Thanks. Gonna detach my laptop's hdd and do an offline scan on another machine, grrr.
Think there are more chances to detect (and remove if possible) the malware this way.

I expect more infos on howto remove this malware in the next days.

 

I have installed 5.33 and added some registry keys. After installing of v5.34 the registry keys are still there.

 

I didn't keep a backup that far back and think I will stay put for now. Maybe run a Eset online scan.

 

Hi stapp,
Could you please post (quote) the content for those of us who don't use twitter. Thanks.

 

"...Affected systems need to be restored to a state before August 15, 2017 or reinstalled..."

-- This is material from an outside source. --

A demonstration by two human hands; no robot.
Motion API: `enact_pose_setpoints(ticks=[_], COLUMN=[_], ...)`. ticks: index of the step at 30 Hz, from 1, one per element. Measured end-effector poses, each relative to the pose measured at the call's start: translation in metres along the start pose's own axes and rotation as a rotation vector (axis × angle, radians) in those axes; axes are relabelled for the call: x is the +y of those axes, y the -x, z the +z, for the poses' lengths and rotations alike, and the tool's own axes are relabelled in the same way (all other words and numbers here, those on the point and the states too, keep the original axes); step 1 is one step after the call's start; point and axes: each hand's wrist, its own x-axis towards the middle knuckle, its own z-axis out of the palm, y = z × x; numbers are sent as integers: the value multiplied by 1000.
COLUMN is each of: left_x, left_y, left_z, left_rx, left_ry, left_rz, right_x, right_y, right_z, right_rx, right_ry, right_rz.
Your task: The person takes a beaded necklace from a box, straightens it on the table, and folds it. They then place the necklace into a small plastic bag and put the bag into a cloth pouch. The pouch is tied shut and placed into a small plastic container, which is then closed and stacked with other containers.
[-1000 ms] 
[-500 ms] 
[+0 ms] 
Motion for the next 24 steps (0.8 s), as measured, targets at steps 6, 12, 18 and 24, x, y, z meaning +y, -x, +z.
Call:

http://blog.talosintelligence.com/2017/09/avast-distributes-malware.html

 

Thanks @mood

 

Just checked and Malwarebytes flags it too now and I did a scan about a half hour ago with nothing detected.

 

I upgraded to 5.34 a few days ago and HKLM\SOFTWARE\Piriform\Agomo is not there now on four x64 machines.

But I don't know if it was when 5.33 was on my machines.

 

This one is not showing up on VT yet.

 

Links please!
Here you go, this is the Eset forum thread:
https://forum.eset.com/topic/13175-...ccleaner-cloud-v1073191-had-been-compromised/

The following are looking like the Eset definitions (in update # 16099)
Win32/CCleaner.A
Win32/CCleaner.B

 

hi yes detected only from today @ 13:00 europe time (UTC/GMT +02:00)

 

So glad I don't use Piriform stuff at all.

The couple of times when it was tested it just didn't match up with RWipe.

Sorry all you folks have been bitten by them like this. Ugh

 

One more reason not to use Mega-Super-Power cleaner tools.